▶ _WHAT TO WORK ON_
Please print every record below exactly as it reads.

START SOURCE INFORMATION

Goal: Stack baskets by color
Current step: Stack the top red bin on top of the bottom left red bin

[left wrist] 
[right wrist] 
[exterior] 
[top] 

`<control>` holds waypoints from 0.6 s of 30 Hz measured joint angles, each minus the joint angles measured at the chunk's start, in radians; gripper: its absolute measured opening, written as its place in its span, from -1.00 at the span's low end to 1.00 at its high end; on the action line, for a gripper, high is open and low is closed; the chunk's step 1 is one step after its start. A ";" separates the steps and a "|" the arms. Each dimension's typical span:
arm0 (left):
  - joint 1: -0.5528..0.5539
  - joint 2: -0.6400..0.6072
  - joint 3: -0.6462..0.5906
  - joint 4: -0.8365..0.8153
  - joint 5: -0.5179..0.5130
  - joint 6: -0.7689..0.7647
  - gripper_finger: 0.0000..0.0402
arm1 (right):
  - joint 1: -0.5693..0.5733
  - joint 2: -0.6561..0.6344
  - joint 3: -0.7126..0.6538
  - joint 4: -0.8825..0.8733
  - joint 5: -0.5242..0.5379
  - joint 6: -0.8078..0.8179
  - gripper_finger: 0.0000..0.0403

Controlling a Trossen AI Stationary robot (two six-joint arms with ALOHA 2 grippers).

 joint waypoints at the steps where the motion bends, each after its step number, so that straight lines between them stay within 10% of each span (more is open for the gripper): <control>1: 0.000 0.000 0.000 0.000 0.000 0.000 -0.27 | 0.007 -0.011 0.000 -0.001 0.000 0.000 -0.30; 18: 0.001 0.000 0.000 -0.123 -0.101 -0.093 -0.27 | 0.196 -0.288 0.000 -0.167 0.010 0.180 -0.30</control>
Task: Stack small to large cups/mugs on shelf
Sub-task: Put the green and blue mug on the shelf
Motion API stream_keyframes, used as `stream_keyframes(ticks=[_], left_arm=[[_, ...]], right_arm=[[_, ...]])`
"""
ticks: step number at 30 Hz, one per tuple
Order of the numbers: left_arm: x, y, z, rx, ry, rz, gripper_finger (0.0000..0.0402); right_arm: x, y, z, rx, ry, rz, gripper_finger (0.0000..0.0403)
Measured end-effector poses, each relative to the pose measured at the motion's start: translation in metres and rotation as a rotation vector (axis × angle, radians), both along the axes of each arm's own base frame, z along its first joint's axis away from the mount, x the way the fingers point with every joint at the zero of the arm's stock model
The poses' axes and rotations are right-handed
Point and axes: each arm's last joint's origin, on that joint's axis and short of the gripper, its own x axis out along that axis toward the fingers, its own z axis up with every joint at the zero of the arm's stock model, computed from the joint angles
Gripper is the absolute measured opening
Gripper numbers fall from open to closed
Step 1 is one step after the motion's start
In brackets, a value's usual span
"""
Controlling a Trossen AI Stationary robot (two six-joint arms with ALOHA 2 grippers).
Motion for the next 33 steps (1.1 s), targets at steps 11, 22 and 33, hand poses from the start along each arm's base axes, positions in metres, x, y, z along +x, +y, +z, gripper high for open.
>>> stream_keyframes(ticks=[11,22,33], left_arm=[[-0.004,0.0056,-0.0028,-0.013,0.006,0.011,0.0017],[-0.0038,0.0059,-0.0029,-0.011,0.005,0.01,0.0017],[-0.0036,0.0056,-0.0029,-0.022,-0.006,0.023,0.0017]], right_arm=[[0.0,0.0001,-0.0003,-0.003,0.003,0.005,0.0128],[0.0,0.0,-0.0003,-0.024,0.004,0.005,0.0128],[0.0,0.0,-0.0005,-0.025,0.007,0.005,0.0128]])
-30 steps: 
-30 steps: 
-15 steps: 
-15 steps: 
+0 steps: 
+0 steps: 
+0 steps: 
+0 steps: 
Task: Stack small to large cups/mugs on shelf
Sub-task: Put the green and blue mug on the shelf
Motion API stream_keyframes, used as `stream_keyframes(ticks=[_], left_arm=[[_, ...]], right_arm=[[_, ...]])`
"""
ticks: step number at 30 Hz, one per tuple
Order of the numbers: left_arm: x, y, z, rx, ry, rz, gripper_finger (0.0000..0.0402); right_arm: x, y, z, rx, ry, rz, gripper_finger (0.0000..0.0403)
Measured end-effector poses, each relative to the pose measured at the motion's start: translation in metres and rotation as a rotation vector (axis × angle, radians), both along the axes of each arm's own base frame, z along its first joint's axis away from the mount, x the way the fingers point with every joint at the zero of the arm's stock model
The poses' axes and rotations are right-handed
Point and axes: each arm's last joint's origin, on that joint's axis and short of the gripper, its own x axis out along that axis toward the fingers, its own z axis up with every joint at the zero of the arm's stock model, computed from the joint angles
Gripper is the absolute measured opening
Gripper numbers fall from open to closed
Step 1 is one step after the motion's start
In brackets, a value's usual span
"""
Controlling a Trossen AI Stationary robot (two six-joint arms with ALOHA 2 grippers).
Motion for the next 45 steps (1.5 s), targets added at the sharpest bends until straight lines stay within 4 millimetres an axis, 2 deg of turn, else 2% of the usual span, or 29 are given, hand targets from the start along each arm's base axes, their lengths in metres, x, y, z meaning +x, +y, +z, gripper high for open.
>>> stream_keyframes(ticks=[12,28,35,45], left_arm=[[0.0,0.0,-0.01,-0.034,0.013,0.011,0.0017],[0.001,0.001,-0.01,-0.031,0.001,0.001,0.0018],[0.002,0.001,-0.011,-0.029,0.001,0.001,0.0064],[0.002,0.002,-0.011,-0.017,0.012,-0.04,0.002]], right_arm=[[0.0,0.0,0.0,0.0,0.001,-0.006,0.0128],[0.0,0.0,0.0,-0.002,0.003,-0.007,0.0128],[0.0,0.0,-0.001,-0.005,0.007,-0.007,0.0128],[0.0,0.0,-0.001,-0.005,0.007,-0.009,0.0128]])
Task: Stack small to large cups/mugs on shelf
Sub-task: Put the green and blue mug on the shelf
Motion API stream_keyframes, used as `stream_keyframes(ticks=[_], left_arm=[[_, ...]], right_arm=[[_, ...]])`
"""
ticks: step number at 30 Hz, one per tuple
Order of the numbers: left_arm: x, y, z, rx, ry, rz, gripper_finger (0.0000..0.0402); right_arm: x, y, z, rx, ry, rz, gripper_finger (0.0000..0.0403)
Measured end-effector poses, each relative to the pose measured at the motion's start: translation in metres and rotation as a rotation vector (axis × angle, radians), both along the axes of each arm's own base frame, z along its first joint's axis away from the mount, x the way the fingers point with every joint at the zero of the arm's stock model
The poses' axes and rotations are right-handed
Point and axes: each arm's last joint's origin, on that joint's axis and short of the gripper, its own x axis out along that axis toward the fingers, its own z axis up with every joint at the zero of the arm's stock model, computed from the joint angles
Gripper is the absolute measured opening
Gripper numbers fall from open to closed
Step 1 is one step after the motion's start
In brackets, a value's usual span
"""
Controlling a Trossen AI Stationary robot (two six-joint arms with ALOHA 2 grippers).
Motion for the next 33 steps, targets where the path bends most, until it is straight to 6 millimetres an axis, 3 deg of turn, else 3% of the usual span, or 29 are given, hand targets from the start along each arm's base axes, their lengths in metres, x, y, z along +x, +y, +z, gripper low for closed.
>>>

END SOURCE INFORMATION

▶ _RESULT FOR THIS EXERCISE_
Goal: Stack baskets by color
Current step: Stack the top red bin on top of the bottom left red bin

[left wrist] 
[right wrist] 
[exterior] 
[top] 

`<control>` holds waypoints from 0.6 s of 30 Hz measured joint angles, each minus the joint angles measured at the chunk's start, in radians; gripper: its absolute measured opening, written as its place in its span, from -1.00 at the span's low end to 1.00 at its high end; on the action line, for a gripper, high is open and low is closed; the chunk's step 1 is one step after its start. A ";" separates the steps and a "|" the arms. Each dimension's typical span:
arm0 (left):
  - joint 1: -0.5528..0.5539
  - joint 2: -0.6400..0.6072
  - joint 3: -0.6462..0.5906
  - joint 4: -0.8365..0.8153
  - joint 5: -0.5179..0.5130
  - joint 6: -0.7689..0.7647
  - gripper_finger: 0.0000..0.0402
arm1 (right):
  - joint 1: -0.5693..0.5733
  - joint 2: -0.6561..0.6344
  - joint 3: -0.7126..0.6538
  - joint 4: -0.8825..0.8733
  - joint 5: -0.5242..0.5379
  - joint 6: -0.8078..0.8179
  - gripper_finger: 0.0000..0.0403

Controlling a Trossen AI Stationary robot (two six-joint arms with ALOHA 2 grippers).

 joint waypoints at the steps where the motion bends, each after its step number, so that straight lines between them stay within 10% of each span (more is open for the gripper): <control>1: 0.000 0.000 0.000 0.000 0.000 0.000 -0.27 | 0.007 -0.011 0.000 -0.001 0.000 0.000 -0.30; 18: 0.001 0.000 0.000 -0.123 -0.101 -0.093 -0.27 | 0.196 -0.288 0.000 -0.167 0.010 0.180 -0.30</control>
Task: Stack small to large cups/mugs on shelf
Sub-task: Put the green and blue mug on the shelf
Motion API stream_keyframes, used as `stream_keyframes(ticks=[_], left_arm=[[_, ...]], right_arm=[[_, ...]])`
"""
ticks: step number at 30 Hz, one per tuple
Order of the numbers: left_arm: x, y, z, rx, ry, rz, gripper_finger (0.0000..0.0402); right_arm: x, y, z, rx, ry, rz, gripper_finger (0.0000..0.0403)
Measured end-effector poses, each relative to the pose measured at the motion's start: translation in metres and rotation as a rotation vector (axis × angle, radians), both along the axes of each arm's own base frame, z along its first joint's axis away from the mount, x the way the fingers point with every joint at the zero of the arm's stock model
The poses' axes and rotations are right-handed
Point and axes: each arm's last joint's origin, on that joint's axis and short of the gripper, its own x axis out along that axis toward the fingers, its own z axis up with every joint at the zero of the arm's stock model, computed from the joint angles
Gripper is the absolute measured opening
Gripper numbers fall from open to closed
Step 1 is one step after the motion's start
In brackets, a value's usual span
"""
Controlling a Trossen AI Stationary robot (two six-joint arms with ALOHA 2 grippers).
Motion for the next 33 steps (1.1 s), targets at steps 11, 22 and 33, hand poses from the start along each arm's base axes, positions in metres, x, y, z along +x, +y, +z, gripper high for open.
>>> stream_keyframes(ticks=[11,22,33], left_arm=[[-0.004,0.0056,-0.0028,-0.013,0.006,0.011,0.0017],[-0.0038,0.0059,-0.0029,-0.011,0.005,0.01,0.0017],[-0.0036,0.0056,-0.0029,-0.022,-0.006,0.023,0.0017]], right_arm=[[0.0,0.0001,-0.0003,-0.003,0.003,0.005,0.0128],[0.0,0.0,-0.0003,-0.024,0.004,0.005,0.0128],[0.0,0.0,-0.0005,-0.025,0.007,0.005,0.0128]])
-30 steps: 
-30 steps: 
-15 steps: 
-15 steps: 
+0 steps: 
+0 steps: 
+0 steps: 
+0 steps: 
Task: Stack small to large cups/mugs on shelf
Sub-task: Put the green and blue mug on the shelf
Motion API stream_keyframes, used as `stream_keyframes(ticks=[_], left_arm=[[_, ...]], right_arm=[[_, ...]])`
"""
ticks: step number at 30 Hz, one per tuple
Order of the numbers: left_arm: x, y, z, rx, ry, rz, gripper_finger (0.0000..0.0402); right_arm: x, y, z, rx, ry, rz, gripper_finger (0.0000..0.0403)
Measured end-effector poses, each relative to the pose measured at the motion's start: translation in metres and rotation as a rotation vector (axis × angle, radians), both along the axes of each arm's own base frame, z along its first joint's axis away from the mount, x the way the fingers point with every joint at the zero of the arm's stock model
The poses' axes and rotations are right-handed
Point and axes: each arm's last joint's origin, on that joint's axis and short of the gripper, its own x axis out along that axis toward the fingers, its own z axis up with every joint at the zero of the arm's stock model, computed from the joint angles
Gripper is the absolute measured opening
Gripper numbers fall from open to closed
Step 1 is one step after the motion's start
In brackets, a value's usual span
"""
Controlling a Trossen AI Stationary robot (two six-joint arms with ALOHA 2 grippers).
Motion for the next 45 steps (1.5 s), targets added at the sharpest bends until straight lines stay within 4 millimetres an axis, 2 deg of turn, else 2% of the usual span, or 29 are given, hand targets from the start along each arm's base axes, their lengths in metres, x, y, z meaning +x, +y, +z, gripper high for open.
>>> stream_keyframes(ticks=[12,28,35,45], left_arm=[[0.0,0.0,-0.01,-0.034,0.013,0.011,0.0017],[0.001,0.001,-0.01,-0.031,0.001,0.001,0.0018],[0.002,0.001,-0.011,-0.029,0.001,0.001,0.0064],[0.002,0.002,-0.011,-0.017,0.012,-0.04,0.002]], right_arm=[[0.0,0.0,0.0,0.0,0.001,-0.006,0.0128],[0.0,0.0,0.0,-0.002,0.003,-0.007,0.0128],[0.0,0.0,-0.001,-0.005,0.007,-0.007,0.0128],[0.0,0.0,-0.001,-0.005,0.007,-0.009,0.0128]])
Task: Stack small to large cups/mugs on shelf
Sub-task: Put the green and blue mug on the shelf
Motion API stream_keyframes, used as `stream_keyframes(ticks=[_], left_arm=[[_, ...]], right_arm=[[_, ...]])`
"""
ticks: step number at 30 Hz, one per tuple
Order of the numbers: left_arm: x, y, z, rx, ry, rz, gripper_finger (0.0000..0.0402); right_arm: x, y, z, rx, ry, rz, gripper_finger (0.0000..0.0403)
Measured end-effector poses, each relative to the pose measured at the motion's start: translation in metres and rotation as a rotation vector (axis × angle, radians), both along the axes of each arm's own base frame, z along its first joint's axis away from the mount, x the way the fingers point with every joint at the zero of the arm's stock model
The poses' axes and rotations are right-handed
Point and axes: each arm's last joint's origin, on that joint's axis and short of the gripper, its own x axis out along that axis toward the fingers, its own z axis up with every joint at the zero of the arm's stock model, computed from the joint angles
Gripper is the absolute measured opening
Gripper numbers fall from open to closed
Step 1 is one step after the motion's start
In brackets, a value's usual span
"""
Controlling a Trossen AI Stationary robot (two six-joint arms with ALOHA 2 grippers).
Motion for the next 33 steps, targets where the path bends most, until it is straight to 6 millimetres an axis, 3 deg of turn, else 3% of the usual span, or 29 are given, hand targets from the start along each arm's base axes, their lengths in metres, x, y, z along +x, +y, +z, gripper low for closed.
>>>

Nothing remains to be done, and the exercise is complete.